Assigned task = Taking each line of the material in turn, count those with the string "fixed" and answer with the count alone.

Collected material =
-=-=-

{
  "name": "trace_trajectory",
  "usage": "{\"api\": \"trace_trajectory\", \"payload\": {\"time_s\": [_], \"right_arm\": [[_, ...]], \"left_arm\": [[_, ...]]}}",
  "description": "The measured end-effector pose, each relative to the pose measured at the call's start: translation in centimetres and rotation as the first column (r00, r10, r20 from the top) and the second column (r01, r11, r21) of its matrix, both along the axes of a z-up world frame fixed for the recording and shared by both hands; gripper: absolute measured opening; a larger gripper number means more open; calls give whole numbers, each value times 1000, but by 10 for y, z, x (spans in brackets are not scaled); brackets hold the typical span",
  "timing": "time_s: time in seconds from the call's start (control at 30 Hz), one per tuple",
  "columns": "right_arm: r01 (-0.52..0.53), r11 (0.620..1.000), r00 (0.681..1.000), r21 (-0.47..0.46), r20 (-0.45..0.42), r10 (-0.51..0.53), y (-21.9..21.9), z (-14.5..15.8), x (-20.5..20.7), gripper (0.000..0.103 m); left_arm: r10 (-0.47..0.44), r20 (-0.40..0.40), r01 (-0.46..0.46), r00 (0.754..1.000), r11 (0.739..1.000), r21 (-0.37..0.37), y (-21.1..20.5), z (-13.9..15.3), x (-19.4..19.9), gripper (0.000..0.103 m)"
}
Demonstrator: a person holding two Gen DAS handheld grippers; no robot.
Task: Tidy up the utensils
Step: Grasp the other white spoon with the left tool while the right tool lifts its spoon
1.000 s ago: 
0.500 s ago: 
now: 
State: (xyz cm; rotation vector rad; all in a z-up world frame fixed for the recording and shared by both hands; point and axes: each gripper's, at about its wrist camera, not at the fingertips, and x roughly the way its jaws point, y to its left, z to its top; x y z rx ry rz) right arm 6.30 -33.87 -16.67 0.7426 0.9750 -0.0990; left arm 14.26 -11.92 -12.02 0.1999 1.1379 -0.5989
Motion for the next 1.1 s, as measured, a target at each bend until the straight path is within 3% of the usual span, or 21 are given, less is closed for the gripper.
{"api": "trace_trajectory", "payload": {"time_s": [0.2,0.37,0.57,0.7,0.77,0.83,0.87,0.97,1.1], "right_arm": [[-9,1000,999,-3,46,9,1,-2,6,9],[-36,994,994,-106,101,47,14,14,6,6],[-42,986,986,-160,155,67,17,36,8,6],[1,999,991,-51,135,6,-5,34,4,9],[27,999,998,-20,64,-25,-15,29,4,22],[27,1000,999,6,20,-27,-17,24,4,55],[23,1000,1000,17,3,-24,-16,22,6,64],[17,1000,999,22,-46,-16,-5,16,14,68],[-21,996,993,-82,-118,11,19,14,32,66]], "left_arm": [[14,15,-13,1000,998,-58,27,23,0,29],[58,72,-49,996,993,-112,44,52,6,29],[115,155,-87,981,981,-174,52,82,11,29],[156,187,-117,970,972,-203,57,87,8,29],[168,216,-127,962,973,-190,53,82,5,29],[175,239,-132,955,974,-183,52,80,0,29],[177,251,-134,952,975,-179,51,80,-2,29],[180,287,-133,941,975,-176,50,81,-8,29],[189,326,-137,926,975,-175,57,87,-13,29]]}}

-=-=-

Written solution = 2